La filosofía primaria de los grandes grupos que coexisten en la actualidad en nuestro mundo se confiesa afín a los principios fundamentales del ser humano, sin embargo, los intereses de estos grupos en demasiadas ocasiones manipulan la esencia de sus principios.

Sus líderes han empleado fundamentalmente dos estrategias para mantener la mente de sus miembros ocupada y conseguir con ello el seguimiento voluntario:

  • Mientras el grupo supera la zona de sombras utilizan el miedo basado en la incultura.
  • Cuando el grupo comienza a percibir el resplandor de la luz establecen un sistema de recompensas del ego para seguir manteniéndolos distraídos.

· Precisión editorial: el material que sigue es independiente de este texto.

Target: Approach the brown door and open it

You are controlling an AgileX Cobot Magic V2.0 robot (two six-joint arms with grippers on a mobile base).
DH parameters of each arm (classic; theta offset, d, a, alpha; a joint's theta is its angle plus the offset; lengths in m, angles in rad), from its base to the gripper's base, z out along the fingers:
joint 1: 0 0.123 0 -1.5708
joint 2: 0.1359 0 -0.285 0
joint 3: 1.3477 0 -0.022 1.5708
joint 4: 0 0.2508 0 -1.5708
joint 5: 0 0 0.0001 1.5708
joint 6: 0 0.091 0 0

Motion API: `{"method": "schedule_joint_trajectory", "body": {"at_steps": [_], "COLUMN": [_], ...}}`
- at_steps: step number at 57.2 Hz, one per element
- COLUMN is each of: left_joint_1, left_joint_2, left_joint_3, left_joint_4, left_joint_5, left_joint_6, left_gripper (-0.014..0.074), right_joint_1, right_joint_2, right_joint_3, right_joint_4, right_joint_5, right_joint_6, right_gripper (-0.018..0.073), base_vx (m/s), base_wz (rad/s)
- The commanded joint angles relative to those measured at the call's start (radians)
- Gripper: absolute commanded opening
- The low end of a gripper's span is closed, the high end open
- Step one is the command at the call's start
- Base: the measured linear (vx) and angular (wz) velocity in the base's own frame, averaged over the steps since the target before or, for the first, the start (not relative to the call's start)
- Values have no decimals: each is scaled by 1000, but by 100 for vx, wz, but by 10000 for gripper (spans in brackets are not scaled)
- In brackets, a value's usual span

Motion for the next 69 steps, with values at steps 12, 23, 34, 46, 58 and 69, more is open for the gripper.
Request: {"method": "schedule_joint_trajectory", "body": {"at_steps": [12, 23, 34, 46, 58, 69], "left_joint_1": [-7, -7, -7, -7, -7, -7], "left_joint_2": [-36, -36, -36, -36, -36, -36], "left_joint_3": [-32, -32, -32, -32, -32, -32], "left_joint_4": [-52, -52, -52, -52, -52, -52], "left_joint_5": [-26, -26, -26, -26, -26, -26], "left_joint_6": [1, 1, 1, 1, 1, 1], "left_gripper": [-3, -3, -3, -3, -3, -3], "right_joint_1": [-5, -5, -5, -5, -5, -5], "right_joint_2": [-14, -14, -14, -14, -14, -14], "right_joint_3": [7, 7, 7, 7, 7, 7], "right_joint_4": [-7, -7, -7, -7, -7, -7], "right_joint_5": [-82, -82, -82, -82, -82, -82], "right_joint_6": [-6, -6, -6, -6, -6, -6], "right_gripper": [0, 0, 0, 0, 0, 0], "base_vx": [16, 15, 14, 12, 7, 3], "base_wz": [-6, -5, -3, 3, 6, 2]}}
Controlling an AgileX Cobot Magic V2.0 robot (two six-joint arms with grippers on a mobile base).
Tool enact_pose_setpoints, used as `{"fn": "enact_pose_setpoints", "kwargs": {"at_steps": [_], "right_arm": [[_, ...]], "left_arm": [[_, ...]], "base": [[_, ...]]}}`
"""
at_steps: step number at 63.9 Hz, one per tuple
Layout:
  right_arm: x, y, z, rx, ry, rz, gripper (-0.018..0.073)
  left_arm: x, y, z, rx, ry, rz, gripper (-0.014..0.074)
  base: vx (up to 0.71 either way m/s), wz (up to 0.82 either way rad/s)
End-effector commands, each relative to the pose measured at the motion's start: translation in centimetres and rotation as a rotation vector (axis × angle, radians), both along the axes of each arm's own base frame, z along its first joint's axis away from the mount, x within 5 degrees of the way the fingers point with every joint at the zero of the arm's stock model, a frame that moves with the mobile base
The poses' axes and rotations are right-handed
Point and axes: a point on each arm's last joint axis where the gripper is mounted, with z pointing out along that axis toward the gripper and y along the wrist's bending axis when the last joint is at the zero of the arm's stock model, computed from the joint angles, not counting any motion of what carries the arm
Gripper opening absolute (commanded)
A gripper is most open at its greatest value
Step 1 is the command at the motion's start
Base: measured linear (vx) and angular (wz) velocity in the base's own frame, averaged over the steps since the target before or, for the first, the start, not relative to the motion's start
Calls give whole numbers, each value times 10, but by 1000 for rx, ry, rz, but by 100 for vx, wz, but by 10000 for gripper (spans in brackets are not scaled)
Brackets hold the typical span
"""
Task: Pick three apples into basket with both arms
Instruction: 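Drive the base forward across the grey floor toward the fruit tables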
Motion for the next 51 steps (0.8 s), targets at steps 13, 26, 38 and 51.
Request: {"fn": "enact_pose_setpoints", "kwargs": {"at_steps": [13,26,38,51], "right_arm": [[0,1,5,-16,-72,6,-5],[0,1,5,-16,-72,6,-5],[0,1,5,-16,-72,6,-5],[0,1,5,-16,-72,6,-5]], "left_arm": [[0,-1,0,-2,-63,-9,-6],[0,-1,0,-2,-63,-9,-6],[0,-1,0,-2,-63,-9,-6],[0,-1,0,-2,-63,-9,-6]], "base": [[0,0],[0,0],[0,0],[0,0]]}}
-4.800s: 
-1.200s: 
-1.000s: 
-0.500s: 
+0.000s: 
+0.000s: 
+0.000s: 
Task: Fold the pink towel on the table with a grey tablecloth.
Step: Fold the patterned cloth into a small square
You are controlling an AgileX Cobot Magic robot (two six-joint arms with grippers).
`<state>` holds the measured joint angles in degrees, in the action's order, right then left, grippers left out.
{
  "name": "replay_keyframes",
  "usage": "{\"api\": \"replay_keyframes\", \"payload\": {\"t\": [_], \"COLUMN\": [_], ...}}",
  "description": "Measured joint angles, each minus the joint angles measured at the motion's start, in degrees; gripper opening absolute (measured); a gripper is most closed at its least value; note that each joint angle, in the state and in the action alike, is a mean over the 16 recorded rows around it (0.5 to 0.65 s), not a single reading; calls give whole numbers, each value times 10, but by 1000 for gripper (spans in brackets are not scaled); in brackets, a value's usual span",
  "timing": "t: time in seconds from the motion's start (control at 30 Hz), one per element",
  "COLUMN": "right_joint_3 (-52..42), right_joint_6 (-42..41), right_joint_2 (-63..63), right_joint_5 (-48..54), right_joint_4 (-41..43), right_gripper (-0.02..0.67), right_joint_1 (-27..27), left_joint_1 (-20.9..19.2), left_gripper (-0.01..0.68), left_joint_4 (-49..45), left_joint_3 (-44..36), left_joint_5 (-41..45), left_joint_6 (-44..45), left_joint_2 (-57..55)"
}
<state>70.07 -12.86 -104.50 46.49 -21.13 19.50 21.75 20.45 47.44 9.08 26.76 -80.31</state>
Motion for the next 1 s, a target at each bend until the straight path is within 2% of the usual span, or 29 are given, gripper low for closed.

Una vez nos sentimos con cierta independencia comienza la escalada de peldaños, ello va satisfaciendo nuestro ego, vamos logrando cosas en función de criterios externos, (trabajo, coche, vivienda, familia, posición social, etc.,) estos avances nos satisfacen en principio, aunque a la larga no son suficientes para conseguir la excelencia personal, esto ocurre cuando nos hacemos conscientes de que la verdadera identidad no se ve realizada, sentimos entonces la necesidad de crecer en otra dirección.

En este punto las personas pueden tomar diferentes caminos en función de su necesidad interior y del trabajo personal desarrollado.

  • Las más conformistas suelen identificarse con la doctrina marcada por el grupo, con esto   mantienen el ego primario y pueden vivir con cierta comodidad en este letargo, disfrutando de las evasiones que el grupo proporciona.
  • Las más evolutivas siguen escalando peldaños hasta llegar a lo mas alto y entonces se dan cuenta que lo único conseguido en ese ascenso es más de lo mismo, la satisfacción es simplemente momentánea, llega un momento en el que adquirir una cantidad mayor de lo que ya se tiene no produce el beneficio deseado y en ese preciso momento todo se resquebraja, los nuevos logros ya no satisfacen al ego porque el ego ha cambiado de dimensión.
  • Las inconformistas se sienten en tierra de nadie desde una época temprana, dejando aflorar su rebeldía contra lo establecido, este momento es peligroso si no se sabe encauzar de forma adecuada, si no se consigue gestionar el ego es fácil caer en el mundo de las sombras, en trampas como las drogas, el alcohol, etc.

Cuando el ego se da cuenta que la estrategia utilizada no es la correcta, que se encuentra en tierra de nadie, se produce un estado de bloqueo, si no se consigue superar sume a la persona para siempre en el mundo de las sombras, ahora bien, si se traspasa con éxito, si la estrategia empleada consigue liderar al ego y convertirlo en identidad, la lleva directamente al camino del alma, a la llamada de la aventura, a la necesidad de vivir la vida como una aventura de conciencia, con necesidad de encontrar algo que no se ha tenido, de aportar algo nuevo al mundo que nos rodea, en este punto no hay hoja de ruta establecida, hay que crear el propio camino y hay que hacerlo sobre la marcha, esta nueva dirección puede encontrarse dentro del grupo o fuera de él, pero en ambos casos esta perspectiva conduce directamente al alma y ya no hay vuelta atrás.

El coaching facilita la salida del estado de colapso y permite crear otro verdaderamente generativo, un estado de flujo, caracterizado por el flujo de información y energía. El cometido del coach es ayudar a conseguir este estado de consciencia, de concentración y de apertura, de acompañar a su cliente a interiorizar una cuarta estrategia de supervivencia.

Las tres estrategias primitivas nos vienen de serie, la cuarta, la que nos permite crear el estado de flujo, hay que aprenderla y practicarla para que sea posible el milagro, esta estrategia es propiciada por el coaching transpersonal. Durante la primera mitad de nuestra vida no funcionamos con nuestra propia mente, vivimos con las creencias y valores de los que nos rodean, de las otras personas, para que nuestra conciencia sea verdaderamente nuestra hemos de crear una realidad propia, hemos de madurar.